Assignment:
Your job is to return every line in the data holding the string "block".
Segment Start: Supplied material
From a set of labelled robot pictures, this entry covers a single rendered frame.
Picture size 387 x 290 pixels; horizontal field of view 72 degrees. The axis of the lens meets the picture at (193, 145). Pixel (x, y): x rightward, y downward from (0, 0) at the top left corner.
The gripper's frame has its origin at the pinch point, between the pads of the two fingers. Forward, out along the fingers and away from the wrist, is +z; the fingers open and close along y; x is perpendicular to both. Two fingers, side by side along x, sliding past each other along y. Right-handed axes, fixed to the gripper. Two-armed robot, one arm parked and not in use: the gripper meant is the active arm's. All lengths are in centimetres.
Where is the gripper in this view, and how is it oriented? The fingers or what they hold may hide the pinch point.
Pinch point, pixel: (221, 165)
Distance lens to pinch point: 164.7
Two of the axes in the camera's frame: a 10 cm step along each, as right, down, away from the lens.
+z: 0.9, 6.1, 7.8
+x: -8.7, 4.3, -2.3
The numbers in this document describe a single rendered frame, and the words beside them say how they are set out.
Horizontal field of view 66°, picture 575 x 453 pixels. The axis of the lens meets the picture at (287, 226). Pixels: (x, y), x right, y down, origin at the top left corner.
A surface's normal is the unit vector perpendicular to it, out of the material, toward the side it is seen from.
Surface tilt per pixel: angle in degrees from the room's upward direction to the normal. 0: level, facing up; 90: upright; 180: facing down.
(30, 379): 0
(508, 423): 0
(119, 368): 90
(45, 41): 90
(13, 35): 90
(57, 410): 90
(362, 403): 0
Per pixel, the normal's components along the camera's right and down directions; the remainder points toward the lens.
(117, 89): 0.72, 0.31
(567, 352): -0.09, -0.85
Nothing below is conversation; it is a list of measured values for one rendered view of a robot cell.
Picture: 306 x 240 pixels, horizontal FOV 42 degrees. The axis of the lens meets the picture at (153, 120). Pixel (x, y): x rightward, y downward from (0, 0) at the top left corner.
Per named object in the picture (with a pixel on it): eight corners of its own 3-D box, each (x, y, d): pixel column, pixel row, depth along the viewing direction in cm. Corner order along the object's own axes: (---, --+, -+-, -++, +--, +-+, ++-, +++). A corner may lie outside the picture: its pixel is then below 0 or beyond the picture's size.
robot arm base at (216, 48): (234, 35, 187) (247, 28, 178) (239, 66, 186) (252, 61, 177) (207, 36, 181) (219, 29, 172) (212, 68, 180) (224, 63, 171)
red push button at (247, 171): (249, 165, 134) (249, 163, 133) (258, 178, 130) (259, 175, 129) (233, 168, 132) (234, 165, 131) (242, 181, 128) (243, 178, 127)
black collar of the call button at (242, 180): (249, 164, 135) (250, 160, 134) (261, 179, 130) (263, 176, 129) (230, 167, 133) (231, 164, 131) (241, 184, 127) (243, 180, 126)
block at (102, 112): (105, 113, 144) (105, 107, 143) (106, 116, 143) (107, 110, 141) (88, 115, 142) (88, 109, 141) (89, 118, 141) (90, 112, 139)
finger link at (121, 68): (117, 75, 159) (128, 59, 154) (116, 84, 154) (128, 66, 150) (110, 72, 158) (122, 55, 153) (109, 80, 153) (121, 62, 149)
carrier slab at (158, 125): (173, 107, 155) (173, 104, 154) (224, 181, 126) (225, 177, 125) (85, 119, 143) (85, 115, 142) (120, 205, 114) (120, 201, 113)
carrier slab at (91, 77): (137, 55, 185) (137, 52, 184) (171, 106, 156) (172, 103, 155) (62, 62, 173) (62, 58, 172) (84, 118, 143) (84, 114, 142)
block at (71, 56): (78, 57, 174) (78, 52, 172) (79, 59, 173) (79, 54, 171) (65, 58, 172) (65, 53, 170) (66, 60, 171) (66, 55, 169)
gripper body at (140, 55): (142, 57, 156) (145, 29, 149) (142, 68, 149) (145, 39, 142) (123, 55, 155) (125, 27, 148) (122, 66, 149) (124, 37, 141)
Segment End: Supplied material
Segment Start: Supplied material
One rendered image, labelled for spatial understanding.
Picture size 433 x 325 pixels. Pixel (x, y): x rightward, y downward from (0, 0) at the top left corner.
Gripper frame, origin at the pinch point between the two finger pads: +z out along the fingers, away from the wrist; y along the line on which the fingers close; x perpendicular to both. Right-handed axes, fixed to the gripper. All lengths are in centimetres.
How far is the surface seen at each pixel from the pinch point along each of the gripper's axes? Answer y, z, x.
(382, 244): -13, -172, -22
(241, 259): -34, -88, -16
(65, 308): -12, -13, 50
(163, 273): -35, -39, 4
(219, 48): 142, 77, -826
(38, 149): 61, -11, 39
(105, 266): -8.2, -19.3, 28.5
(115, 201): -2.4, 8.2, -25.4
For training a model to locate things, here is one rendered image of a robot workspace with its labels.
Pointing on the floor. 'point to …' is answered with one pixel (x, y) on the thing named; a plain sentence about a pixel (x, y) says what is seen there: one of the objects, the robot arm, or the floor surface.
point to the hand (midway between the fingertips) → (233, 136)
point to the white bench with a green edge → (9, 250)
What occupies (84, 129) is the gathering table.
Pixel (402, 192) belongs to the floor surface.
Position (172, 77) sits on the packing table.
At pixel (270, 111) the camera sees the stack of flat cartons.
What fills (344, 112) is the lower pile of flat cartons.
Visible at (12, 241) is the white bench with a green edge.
Segment End: Supplied material
Written response:
block at (102, 112): (105, 113, 144) (105, 107, 143) (106, 116, 143) (107, 110, 141) (88, 115, 142) (88, 109, 141) (89, 118, 141) (90, 112, 139)
block at (71, 56): (78, 57, 174) (78, 52, 172) (79, 59, 173) (79, 54, 171) (65, 58, 172) (65, 53, 170) (66, 60, 171) (66, 55, 169)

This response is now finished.